Film technology is continuously changing. Do you think it affects you as a director, in the way you want to tell stories.
I feel if technology is getting cheaper, it will only help a film-maker. I am really glad it is changing. I can now tell stories without worrying about raising huge amounts of money to do that. I’m nostalgic about the celluloid film but I’m ready to adapt my story to the new medium.

Your favorite films or directors? At least two of them?
There are many films and directors which I’ve liked. The two names which come to my mind right now are Robert Bresson and Victor Erice.

Any hurdles you have encountered in your journey. Things that are blocks in a achieving your vision while making your film.
I am lucky to be supported by a fantastic cast and crew and friends who helped me a lot during the making of my first film. Raising finances is the only thing which I see as a block.

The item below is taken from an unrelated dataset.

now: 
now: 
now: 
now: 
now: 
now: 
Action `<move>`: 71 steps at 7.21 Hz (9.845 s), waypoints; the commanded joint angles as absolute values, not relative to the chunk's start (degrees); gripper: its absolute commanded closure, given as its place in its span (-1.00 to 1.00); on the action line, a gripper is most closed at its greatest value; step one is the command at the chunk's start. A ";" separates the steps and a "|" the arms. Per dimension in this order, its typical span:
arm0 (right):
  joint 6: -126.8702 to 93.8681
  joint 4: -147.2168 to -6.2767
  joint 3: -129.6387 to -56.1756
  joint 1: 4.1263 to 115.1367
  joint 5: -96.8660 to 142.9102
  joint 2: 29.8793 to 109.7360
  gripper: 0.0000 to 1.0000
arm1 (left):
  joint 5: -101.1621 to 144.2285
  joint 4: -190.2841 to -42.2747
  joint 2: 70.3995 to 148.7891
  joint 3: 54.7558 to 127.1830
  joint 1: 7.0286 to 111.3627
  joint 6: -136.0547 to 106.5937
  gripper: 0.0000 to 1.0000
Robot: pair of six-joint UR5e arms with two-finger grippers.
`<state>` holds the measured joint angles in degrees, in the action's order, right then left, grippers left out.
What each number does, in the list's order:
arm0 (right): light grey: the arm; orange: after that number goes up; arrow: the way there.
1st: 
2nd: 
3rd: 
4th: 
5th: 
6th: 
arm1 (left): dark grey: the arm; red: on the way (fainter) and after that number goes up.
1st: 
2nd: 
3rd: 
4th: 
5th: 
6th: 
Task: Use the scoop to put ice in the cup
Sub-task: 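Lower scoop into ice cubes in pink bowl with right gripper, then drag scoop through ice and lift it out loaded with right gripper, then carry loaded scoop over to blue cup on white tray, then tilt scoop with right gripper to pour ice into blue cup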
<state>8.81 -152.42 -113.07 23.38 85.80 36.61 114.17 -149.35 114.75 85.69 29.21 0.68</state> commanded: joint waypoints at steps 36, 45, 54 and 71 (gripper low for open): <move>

Do you often get all that is in your wish list or is it a hard bargain every time?
I have realized you have to take life as it goes on and start living in the present. That is why I do not prepare wish lists. Life isn’t easy anywhere so one has to accept that reality and give one’s best.

What is in the kitty now?
There are two fiction feature projects I’m working on right now. ‘Ashwatthama’ was selected at the Co-production market at Film Bazar, Goa and I’m talking to finalize co-producers for that. Sanjay Gulati of Crawling Angel Films who co-produced Lajwanti has agreed to produce the film based on Vijaydan Detha’s story.

I am also working on a documentary on the Manganiyars which has been selected for the pitch at Docedge, Kolkata.
There’s also Project Lajwanti where I will present variations on the story of Lajwanti and a video installation.

Any advice to the inspiring directors?
Develop a taste for your local arts. And read a lot.

Any memorable blunders?

Your dream project?
Project Lajwanti.

Who would you like to take out for dinner?
Juliette Binoche.

What are you listening to right now? And most recent book? And Movie?
I’m listening to the Manganiyars whom I’ve recorded recently. I’m reading Conversions and Shifting Identities: Ramdev Pir and the Ismailis in Rajasthan by Dominique Sila Khan. I’m watching Rainer Werner Fassbinder nowadays.